It’s a perception that many people have when they see liquid in a meat package: it must be blood. But the newest Meat MythCrusher video, featuring Gregg Rentfrow, associate extension professor - meat science at the University of Kentucky, explains it’s actually called “purge,” a combination of water and meat proteins that can drain from meat.

In the video—produced by the North American Meat Institute and American Meat Science Association—Rentfrow notes that meat is typically 75 percent water, which contributes to the juiciness of cooked meats. The proteins in meat are like a sponge that holds the water. As meat ages and is handled or cut, proteins lose their ability to hold onto water. Over time, some water is released and myoglobin, which contributes to meat’s red color, flows out with it, giving the liquid a red or pink color.

“It’s no big deal, there’s nothing wrong with a meat package that has some liquid in it,” Rentfrow says. “You should just make sure you handle everything in the package the same as you would raw meat to ensure food safety.”
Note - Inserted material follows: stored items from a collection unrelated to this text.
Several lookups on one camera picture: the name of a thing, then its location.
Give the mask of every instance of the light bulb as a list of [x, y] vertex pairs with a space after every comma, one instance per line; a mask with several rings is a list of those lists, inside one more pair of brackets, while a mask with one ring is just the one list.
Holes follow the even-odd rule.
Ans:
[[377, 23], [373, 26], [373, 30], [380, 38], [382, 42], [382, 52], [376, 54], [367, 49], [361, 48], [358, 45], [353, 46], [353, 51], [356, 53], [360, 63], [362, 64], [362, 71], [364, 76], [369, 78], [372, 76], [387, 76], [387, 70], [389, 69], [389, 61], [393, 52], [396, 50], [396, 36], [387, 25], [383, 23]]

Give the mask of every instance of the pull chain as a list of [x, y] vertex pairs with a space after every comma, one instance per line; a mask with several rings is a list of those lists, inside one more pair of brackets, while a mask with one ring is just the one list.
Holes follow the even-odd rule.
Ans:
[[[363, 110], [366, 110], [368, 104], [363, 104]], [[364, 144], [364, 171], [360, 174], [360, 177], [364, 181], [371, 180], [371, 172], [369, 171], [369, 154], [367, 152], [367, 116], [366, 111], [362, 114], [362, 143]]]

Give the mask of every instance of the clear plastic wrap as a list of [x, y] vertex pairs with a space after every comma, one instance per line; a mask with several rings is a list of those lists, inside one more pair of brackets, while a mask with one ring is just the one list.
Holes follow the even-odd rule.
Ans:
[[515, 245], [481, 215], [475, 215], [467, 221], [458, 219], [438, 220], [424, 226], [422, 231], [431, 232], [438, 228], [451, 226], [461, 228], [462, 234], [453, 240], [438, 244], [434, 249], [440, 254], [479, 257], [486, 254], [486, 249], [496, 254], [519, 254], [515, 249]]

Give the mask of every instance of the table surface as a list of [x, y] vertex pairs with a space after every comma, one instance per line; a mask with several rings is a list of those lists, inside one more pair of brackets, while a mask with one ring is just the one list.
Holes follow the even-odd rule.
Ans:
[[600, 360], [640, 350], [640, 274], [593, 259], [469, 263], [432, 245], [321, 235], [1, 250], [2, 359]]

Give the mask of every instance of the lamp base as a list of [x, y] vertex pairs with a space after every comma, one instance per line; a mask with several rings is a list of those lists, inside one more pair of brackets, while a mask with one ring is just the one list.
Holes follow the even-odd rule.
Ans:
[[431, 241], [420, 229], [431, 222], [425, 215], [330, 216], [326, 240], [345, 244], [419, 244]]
Rentfrow also discusses why blood would not be found in a meat package as it is quickly removed from an animal after the animal is stunned.

The newest video is the 50th in the six-year-old series featuring interviews with meat scientists who address common questions surrounding the meat and poultry industries. Other video topics include meat nutrition, antibiotic use in livestock, “Superbugs” in meat, hormone use in animals, ammonia in ground beef, grass-fed beef and more.